In 1997 the CEA created a computer center at Bruyères-le-Châtel with a Cray T90 computer.  The computers installed at the Centre de Limeil-Valenton were in 1999, after Limeil's closure, transferred to Bruyères-le-Châtel [CDRPC Obsan #1].  However, the CEA seems to need more effective machines for its future program to simulate nuclear tests.

The CEA has acquired a supercomputer from the American company Compaq. Named Téra, it is equipped with 2560 processors functioning in parallel.  The maximum power is 5 teraflops; actual sustainable power is 1.4 teraflops.  The CEA intends to replace the individual machines in the supercomputer twice.  "Thanks to computers that are of a new generation and in greater number,"  in 2009 Téra should reach 500 teraflops [défi v-vi.02].  

The CEA constructed an extension of the computer center to the west of the center.  This extension makes it possible to house the means of simulation and storage of information.  The building is underground and is connected to the computer center by two independent galleries [CEAInter ix.99].. Téra is at a depth of 9 meters as protection from electromagnetic emissions [défi v-vi.02].  Four centers of the Dam are able to utilize the computers at Bruyères-le-Châtel by means of electronic links.

                                                                                                              --updated 15.v.04

III. SOLID WASTES

According to the CEA, the solid wastes at Bruyères-le-Châtel are chiefly technological wastes and wastes from dismantling. They are essentially contaminated by alpha emitters and fission products, in particular tritium. In addition in past years, the center has had to store or dispose of highly radioactive samples from nuclear tests.

In the past, at least a portion of the wastes remained at the center. In 1991, Bruyères-le-Châtel “began repackaging [and dispatching] its old wastes.” Today the center dispatches wastes according to the following system:

--to Andra’s Centre de Stockage de l’Aube for final storage: wastes called low activity, category A;

--to Cadarache for temporary storage: waste not accepted at the Aube center, category B;

--to Valduc for treatment: “reprocessable products, rich in nuclear materials,” and for temporary storage tritiated waste [CEAD 97].
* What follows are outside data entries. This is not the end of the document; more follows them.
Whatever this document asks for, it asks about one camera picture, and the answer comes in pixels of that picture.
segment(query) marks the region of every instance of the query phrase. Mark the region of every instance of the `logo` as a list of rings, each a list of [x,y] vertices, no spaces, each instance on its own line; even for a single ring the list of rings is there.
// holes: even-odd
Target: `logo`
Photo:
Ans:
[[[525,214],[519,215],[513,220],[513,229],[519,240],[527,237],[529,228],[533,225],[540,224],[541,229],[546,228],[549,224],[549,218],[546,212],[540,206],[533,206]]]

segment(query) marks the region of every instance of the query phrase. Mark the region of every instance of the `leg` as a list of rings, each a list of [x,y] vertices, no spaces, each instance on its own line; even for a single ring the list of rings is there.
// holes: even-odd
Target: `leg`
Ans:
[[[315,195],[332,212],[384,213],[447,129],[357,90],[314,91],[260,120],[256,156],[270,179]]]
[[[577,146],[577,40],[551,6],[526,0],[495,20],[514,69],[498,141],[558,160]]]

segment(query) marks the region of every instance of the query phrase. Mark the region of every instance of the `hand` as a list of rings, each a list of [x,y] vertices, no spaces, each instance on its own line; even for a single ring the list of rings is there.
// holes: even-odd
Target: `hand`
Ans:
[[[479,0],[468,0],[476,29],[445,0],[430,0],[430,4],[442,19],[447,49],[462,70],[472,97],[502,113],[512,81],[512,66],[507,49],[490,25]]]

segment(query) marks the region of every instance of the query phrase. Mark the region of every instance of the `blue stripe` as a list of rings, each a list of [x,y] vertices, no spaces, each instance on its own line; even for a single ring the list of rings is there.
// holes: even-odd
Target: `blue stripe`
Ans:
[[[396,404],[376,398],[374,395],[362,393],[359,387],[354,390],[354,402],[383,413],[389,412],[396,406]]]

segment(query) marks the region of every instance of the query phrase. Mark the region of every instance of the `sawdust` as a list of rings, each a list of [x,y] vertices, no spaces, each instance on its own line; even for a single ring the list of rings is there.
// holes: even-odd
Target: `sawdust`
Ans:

This system does not account for the highly radioactive test samples.

As of 1988, B-III managed the Dam’s store of residues of natural and depleted uranium. Valduc has today likely taken over this function. B-III evacuated to Annecy 1) for grilling in an oven, natural and depleted uranium residues free from oil, 2) for remelting, certain ungrillable residues and 3) for compaction, turnings of depleted uranium. It sent old residues covered in oil to another site, probably the polygon of Moronvilliers to be burned in the open air. Alloys rich in uranium, except for alloys of niobium or of molybdenum, could be dissolved in acid at Malvési [Ambolet 88].
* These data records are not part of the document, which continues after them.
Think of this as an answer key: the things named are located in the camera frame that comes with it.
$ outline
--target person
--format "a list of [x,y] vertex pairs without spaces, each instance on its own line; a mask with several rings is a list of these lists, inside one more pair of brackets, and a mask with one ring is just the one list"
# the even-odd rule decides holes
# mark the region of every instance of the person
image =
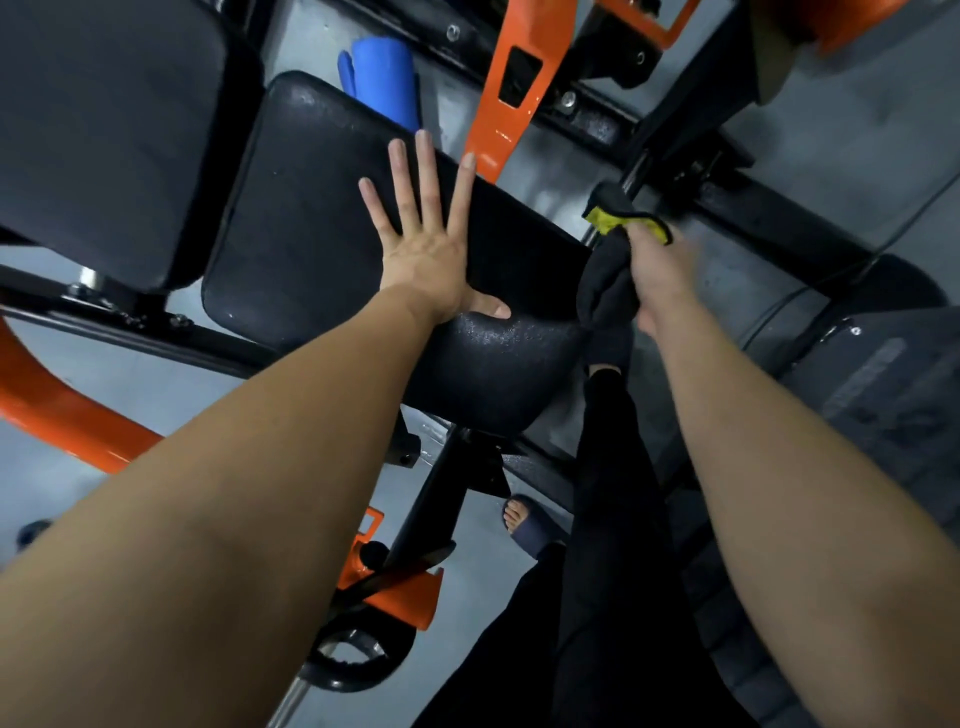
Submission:
[[[0,724],[266,724],[433,327],[510,316],[466,283],[473,157],[446,224],[429,135],[420,211],[399,140],[390,159],[400,232],[360,181],[384,249],[370,302],[109,478],[3,575]],[[960,724],[954,545],[733,345],[673,250],[630,238],[636,322],[660,348],[732,583],[806,707],[830,728]],[[592,363],[569,543],[546,534],[421,726],[751,720],[697,639],[623,372]],[[535,517],[518,504],[515,530]]]

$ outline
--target black cushion
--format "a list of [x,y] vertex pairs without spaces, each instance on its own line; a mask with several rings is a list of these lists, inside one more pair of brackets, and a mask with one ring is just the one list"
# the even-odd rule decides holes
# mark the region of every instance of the black cushion
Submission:
[[0,3],[0,227],[144,292],[203,272],[263,93],[196,0]]
[[[376,293],[382,249],[357,180],[370,177],[394,219],[387,143],[399,126],[303,73],[278,77],[264,100],[228,225],[204,278],[221,326],[288,352],[343,323]],[[444,204],[456,163],[439,155]],[[477,314],[434,333],[404,400],[502,435],[530,424],[579,358],[576,290],[588,250],[478,181],[468,279],[506,301],[509,322]]]

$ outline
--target leg
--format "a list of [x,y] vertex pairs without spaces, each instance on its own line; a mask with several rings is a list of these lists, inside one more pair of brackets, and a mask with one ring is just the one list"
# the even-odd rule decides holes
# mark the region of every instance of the leg
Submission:
[[636,410],[617,371],[592,376],[564,564],[556,726],[756,725],[700,643]]
[[560,619],[565,547],[547,546],[506,609],[427,705],[414,728],[546,722]]

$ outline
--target navy slide sandal
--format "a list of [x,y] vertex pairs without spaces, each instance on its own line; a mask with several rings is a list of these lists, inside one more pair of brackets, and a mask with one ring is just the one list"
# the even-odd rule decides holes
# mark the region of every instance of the navy slide sandal
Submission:
[[550,518],[550,514],[544,510],[543,506],[527,496],[510,496],[503,503],[501,517],[507,512],[507,503],[511,500],[517,500],[527,507],[530,515],[523,520],[511,534],[511,538],[516,541],[524,551],[529,553],[535,559],[540,555],[545,546],[554,542],[566,543],[567,533],[560,525]]

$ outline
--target bolt
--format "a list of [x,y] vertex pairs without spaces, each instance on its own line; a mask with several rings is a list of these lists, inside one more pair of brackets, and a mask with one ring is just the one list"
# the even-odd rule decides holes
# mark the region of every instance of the bolt
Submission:
[[560,97],[560,108],[564,113],[572,113],[577,108],[577,92],[567,91]]

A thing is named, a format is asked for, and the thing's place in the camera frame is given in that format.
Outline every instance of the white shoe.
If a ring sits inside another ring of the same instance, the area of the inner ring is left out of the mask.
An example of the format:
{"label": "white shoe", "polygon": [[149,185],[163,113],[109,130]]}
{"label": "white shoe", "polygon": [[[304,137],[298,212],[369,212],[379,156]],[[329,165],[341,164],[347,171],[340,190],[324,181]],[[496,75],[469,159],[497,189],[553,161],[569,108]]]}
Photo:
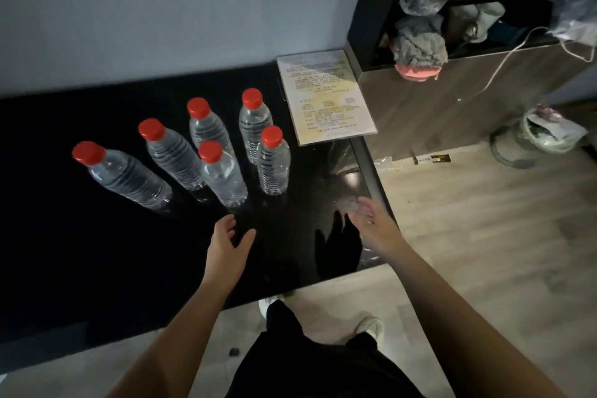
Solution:
{"label": "white shoe", "polygon": [[377,342],[377,349],[383,345],[383,324],[382,320],[374,316],[368,316],[363,319],[354,330],[354,334],[366,332]]}
{"label": "white shoe", "polygon": [[276,301],[284,302],[284,296],[280,294],[279,296],[272,296],[270,298],[259,300],[259,311],[265,319],[267,319],[267,309]]}

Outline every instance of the forearm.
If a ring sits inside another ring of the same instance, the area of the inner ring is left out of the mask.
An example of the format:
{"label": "forearm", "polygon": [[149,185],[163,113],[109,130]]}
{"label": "forearm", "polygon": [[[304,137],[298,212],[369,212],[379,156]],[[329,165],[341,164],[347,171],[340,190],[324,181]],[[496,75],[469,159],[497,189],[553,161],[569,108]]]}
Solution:
{"label": "forearm", "polygon": [[457,396],[564,396],[405,242],[389,264]]}
{"label": "forearm", "polygon": [[109,397],[186,398],[226,296],[201,284]]}

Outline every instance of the clear plastic bottle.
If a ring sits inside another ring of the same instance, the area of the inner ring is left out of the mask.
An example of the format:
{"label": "clear plastic bottle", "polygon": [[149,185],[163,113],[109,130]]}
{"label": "clear plastic bottle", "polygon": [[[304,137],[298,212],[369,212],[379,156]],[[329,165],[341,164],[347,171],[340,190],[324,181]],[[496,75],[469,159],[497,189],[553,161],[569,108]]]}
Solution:
{"label": "clear plastic bottle", "polygon": [[236,158],[222,151],[216,141],[199,145],[199,155],[203,159],[201,174],[222,205],[230,208],[242,205],[248,192]]}
{"label": "clear plastic bottle", "polygon": [[290,148],[278,126],[268,126],[261,133],[257,147],[257,171],[261,189],[268,195],[280,195],[288,187]]}
{"label": "clear plastic bottle", "polygon": [[133,156],[88,141],[78,143],[72,154],[89,168],[94,180],[139,205],[155,211],[172,200],[170,185]]}
{"label": "clear plastic bottle", "polygon": [[230,143],[228,130],[221,118],[214,114],[204,98],[193,98],[187,103],[190,114],[189,130],[195,148],[206,140],[215,140],[224,151],[236,157]]}
{"label": "clear plastic bottle", "polygon": [[153,161],[182,187],[191,192],[205,187],[201,159],[183,136],[165,128],[155,118],[141,122],[139,134],[147,141],[147,151]]}
{"label": "clear plastic bottle", "polygon": [[257,89],[243,92],[243,107],[238,117],[238,127],[243,136],[247,157],[252,164],[257,163],[257,146],[261,141],[261,133],[273,124],[272,114],[263,103],[263,95]]}

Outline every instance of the black table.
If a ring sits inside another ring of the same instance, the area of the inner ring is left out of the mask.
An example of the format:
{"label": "black table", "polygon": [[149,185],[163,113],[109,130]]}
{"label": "black table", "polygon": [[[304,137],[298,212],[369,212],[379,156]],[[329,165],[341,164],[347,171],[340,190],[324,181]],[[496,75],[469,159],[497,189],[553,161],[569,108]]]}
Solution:
{"label": "black table", "polygon": [[[261,192],[243,149],[238,113],[249,87],[262,91],[291,148],[280,197]],[[0,373],[163,327],[197,289],[213,224],[226,209],[209,190],[203,203],[189,199],[137,131],[154,117],[189,139],[186,102],[196,96],[228,126],[249,189],[237,235],[257,228],[227,307],[381,263],[343,217],[358,195],[387,205],[363,139],[299,147],[281,88],[272,63],[0,101]],[[71,157],[81,140],[140,159],[173,185],[183,209],[165,218],[101,188]],[[359,167],[334,174],[341,163]]]}

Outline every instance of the yellow and white sign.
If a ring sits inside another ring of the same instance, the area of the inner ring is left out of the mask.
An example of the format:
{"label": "yellow and white sign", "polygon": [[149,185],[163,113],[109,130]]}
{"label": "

As of 1978 the wastes described as “weakly” contaminated were removed by the Sita, a company that manages household waste. During a meeting of the CHS B-III, 28 June 1978, it was “stated that only wastes from hot laboratories are normally monitored by the SPR. For the others, monitoring is much more difficult and would be only occasional. It is to be noted however that all the wastes taken by the Sita are delivered to Tiru and burned like ordinary household wastes. In no case are they put into a public dump.” According to Bataille, so called very weakly contaminated wastes are today stored at the center for lack of anywhere to send them [Bataille 97].

IV. GASEOUS EFFLUENTS

The Journal officiel of 12 May 1995, published an authorization for radioactive releases. “The annual activity of radioactive gaseous effluents . . . must not exceed 1850 TBq (50 kCi) for tritium. These releases must not in any case add to the environment radioelements that are alpha emitters nor activity from gaseous halogens or aerosols.”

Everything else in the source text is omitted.